Conforme o estudo, que avaliou quase 10 mil alimentos e bebidas oriundos das principais redes de supermercados de São Paulo e Salvador, esses ingredientes potencialmente perigosos também são facilmente encontrados em refeições prontas, como pizzas, lasanhas, produtos de pastelarias e em bebidas açucaradas.

De acordo com a Agência Brasil, Daniela Canella, uma das autoras do levantamento e professora associada do Departamento de Nutrição Aplicada e do Programa de Pós-Graduação em Alimentação, Nutrição e Saúde do Instituto de Nutrição da Uerj, chama a atenção para a relação entre o hábito de consumir esses alimentos e o desenvolvimento de doenças crônicas.

Segundo a pesquisadora, os resultados são assustadores. “Eles estão associados a uma série de doenças crônicas e à obesidade, como diabetes, hipertensão, doenças cardiovasculares, alguns tipos de câncer. Esse resultado de composição dos ultraprocessados reforça esses achados de relação de consumo desses alimentos e doenças crônicas.

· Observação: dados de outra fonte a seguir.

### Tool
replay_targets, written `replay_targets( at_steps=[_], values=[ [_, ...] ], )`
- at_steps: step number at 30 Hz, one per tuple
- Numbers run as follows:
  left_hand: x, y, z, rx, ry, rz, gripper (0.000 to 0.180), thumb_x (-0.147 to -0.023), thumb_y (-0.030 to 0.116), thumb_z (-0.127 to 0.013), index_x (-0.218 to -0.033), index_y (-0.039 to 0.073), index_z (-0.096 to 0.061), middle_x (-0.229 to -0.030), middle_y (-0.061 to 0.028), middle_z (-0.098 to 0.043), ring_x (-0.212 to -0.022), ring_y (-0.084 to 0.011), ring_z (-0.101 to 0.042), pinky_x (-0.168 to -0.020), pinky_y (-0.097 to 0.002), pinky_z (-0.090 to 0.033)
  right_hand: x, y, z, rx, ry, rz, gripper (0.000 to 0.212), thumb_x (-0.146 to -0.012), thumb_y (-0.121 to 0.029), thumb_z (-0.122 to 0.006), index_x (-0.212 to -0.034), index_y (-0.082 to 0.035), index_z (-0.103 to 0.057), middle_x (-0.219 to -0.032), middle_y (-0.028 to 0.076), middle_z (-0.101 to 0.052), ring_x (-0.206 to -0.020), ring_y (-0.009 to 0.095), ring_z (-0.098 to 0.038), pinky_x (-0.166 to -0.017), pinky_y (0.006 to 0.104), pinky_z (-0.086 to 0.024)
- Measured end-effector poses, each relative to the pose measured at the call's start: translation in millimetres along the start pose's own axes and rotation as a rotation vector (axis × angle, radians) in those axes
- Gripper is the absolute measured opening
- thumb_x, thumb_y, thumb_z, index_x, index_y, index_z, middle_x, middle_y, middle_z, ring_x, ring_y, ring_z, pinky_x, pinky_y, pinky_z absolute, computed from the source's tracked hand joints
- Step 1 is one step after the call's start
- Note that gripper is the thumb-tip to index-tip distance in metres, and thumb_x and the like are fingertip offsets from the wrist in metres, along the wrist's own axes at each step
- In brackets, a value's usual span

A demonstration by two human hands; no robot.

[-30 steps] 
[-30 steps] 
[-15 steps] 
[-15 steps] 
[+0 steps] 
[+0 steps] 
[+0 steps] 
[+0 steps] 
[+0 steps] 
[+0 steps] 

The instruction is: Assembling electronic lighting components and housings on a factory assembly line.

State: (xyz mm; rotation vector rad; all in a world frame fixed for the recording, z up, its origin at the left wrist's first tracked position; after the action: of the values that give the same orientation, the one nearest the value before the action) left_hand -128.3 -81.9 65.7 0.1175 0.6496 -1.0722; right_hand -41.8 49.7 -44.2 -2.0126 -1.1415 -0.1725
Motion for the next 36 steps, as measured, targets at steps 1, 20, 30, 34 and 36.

Por isso, os resultados são alarmantes”, disse a pesquisadora.

Na opinião da docente, além da indicação obrigatória para alimentos com alto teor de sódio, açúcar e gorduras, seria importante que as embalagens trouxessem o indicativo de aditivos, como corantes, aromatizantes e emulsificantes, substâncias que alteram a cor, a textura e o aroma dos alimentos.

Assim, explica ela, os consumidores poderiam identificar com mais facilidade os ultraprocessados e tomar a decisão de comprá-los ou não. “Além da informação no rótulo, que, a partir de outubro deste ano, passa a ser obrigatória para ‘alto em açúcar, gordura e sódio’, se os rótulos também tivessem a informação de que contêm aditivos com características cosméticas, facilitaria para que os consumidores pudessem identificar com mais facilidade o que são ultraprocessados”.

Segundo a Agência Brasil, Daniela Canella também destacou que os resultados do estudo são importantes para auxiliar as políticas públicas, a exemplo da proibição de alimentos ultraprocessados em cantinas escolares e de outras agendas regulatórias, como a publicidade de alimentos.